▶ _Required work_:
Only lines containing "that" are wanted from the data below. Copy those lines.

▶ _Entries supplied_:
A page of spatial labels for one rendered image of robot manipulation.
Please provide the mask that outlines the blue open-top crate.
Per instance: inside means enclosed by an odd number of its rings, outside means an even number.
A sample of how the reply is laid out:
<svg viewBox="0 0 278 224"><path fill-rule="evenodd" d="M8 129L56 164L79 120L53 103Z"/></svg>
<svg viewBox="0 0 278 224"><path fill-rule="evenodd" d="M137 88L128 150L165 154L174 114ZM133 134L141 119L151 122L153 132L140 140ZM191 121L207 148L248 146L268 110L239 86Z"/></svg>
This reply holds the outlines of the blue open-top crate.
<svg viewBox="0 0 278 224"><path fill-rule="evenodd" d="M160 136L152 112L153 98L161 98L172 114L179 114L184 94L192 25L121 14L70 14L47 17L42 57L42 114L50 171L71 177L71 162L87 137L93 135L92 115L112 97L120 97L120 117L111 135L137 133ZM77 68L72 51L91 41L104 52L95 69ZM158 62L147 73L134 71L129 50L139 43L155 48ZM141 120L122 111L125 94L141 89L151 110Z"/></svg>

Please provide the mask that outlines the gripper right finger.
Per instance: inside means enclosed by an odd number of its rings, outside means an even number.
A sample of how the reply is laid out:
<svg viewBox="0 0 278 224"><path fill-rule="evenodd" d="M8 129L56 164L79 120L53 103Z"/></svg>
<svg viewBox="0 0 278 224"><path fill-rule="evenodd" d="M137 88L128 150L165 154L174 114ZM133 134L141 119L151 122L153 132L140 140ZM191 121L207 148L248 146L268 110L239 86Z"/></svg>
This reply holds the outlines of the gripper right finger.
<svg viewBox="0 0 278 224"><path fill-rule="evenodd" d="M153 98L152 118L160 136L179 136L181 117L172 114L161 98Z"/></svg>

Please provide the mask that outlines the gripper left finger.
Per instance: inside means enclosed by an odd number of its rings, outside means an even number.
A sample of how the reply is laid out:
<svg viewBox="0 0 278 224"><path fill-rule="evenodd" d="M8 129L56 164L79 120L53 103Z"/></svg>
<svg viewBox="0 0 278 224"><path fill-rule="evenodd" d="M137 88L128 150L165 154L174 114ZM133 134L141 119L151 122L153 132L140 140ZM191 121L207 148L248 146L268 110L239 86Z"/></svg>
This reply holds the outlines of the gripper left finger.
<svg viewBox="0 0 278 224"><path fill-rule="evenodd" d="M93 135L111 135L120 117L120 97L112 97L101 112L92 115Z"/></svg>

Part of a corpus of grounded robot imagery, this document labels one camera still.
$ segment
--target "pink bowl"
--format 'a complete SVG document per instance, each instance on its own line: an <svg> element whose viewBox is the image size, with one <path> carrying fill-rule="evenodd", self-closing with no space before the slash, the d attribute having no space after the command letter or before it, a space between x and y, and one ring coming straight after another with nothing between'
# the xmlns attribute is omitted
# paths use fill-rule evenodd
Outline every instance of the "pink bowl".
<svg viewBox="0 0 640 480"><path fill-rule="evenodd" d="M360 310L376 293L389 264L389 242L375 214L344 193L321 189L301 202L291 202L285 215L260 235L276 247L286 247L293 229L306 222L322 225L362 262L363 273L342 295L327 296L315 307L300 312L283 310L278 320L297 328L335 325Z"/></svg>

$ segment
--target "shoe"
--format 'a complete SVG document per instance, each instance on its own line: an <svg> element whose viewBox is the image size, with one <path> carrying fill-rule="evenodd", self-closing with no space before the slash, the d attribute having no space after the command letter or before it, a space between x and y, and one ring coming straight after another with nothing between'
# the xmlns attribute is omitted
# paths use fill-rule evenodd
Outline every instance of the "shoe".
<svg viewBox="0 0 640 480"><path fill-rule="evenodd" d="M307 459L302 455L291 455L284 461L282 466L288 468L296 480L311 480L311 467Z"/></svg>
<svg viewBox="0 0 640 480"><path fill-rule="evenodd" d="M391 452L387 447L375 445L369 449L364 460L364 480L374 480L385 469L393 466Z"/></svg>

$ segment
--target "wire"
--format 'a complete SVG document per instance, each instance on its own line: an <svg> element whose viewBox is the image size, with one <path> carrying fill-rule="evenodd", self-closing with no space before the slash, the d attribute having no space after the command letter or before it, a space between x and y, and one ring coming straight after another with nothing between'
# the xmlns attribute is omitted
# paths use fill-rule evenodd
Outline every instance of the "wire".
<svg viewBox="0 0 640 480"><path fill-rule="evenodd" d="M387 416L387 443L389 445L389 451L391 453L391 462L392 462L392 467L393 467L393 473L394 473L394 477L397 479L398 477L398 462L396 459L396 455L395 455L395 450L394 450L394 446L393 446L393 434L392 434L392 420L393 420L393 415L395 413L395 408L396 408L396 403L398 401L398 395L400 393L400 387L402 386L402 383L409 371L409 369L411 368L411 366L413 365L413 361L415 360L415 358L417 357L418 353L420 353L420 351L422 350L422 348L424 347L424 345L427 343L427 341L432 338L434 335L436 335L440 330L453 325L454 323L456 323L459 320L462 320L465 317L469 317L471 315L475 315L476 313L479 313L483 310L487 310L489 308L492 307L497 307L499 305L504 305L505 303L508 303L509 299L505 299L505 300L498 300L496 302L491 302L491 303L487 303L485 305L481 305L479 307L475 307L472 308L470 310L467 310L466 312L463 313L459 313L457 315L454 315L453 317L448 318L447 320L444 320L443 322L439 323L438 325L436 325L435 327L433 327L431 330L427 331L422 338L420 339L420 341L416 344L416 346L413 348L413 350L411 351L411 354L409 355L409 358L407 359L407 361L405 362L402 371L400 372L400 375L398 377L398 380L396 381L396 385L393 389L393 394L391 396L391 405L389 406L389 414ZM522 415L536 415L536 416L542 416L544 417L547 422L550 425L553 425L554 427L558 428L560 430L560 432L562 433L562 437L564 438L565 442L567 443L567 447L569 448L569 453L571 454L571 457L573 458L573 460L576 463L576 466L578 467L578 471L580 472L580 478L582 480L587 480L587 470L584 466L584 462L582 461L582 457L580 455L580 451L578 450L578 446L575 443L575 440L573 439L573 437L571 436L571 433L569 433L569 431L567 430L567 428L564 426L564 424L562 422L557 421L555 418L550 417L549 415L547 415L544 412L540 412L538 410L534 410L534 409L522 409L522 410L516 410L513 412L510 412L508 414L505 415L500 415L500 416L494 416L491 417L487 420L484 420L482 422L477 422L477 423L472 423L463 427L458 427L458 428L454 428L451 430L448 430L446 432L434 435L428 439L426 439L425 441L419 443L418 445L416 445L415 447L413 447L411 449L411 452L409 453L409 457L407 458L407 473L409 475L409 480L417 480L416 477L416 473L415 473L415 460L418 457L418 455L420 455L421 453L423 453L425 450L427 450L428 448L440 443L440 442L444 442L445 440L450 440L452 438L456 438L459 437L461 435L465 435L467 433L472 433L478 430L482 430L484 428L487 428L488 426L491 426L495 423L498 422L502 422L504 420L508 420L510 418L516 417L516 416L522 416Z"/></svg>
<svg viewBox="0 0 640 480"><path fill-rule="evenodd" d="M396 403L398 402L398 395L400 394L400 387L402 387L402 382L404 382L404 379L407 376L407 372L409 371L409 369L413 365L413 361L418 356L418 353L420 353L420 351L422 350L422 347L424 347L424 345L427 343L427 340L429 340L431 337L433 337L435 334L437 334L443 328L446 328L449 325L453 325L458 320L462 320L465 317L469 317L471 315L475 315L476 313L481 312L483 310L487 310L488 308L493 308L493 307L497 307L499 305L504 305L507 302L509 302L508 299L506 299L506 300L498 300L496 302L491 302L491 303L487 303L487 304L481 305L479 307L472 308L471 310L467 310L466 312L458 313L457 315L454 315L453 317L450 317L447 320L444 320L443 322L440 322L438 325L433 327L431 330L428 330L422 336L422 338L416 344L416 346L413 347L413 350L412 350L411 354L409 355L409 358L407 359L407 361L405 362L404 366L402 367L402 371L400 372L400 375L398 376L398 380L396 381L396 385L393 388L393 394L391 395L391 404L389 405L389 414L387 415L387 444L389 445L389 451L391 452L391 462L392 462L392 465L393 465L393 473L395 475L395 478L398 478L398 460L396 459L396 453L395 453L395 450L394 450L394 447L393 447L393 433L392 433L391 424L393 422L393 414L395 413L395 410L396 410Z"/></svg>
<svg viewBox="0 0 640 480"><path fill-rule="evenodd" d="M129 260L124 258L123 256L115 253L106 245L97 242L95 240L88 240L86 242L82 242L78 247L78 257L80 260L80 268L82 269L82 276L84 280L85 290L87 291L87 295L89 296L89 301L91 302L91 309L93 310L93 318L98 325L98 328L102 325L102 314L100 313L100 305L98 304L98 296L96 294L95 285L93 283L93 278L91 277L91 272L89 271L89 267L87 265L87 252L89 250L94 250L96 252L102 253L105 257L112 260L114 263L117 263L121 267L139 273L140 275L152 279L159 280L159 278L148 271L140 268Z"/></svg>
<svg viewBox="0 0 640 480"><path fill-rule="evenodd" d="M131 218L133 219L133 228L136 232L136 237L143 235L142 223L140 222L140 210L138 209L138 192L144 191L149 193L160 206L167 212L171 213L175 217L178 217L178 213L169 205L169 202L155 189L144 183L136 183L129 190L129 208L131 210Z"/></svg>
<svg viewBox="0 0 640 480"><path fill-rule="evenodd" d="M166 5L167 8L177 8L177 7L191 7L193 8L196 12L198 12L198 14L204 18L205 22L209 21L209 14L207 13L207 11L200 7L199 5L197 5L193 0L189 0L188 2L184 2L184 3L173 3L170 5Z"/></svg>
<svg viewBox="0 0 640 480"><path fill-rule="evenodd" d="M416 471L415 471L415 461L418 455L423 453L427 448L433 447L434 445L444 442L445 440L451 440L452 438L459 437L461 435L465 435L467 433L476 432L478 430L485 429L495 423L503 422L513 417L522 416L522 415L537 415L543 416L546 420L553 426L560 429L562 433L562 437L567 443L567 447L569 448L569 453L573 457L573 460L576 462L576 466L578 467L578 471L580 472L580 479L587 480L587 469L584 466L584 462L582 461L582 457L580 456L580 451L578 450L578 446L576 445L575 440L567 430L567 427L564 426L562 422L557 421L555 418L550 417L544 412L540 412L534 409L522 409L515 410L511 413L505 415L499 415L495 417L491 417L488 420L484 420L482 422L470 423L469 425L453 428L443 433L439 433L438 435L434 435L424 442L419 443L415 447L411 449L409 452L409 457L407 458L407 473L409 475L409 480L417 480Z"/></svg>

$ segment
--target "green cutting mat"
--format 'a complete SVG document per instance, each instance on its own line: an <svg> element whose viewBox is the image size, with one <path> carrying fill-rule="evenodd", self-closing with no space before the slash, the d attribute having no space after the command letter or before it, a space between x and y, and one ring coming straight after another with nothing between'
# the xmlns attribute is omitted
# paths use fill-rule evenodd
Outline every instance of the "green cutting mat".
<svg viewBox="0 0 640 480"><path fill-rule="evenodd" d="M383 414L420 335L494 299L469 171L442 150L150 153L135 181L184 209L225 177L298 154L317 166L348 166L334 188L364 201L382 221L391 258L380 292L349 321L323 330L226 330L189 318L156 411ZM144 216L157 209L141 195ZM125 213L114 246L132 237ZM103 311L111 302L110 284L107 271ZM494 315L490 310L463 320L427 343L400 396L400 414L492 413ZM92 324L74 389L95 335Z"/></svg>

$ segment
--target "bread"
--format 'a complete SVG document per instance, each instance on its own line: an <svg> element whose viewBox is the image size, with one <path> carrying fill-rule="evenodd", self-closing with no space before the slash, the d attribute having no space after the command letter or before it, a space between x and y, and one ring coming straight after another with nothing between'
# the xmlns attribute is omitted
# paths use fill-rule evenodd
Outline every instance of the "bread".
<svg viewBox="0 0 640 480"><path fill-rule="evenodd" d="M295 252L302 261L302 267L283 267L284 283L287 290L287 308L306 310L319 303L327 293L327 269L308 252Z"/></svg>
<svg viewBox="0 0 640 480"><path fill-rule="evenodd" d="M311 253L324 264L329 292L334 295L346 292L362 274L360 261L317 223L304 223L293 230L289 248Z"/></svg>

▶ _Output of the task_:
Please provide the mask that outlines the blue open-top crate.
Please provide the mask that outlines the gripper right finger.
Please provide the mask that outlines the gripper left finger.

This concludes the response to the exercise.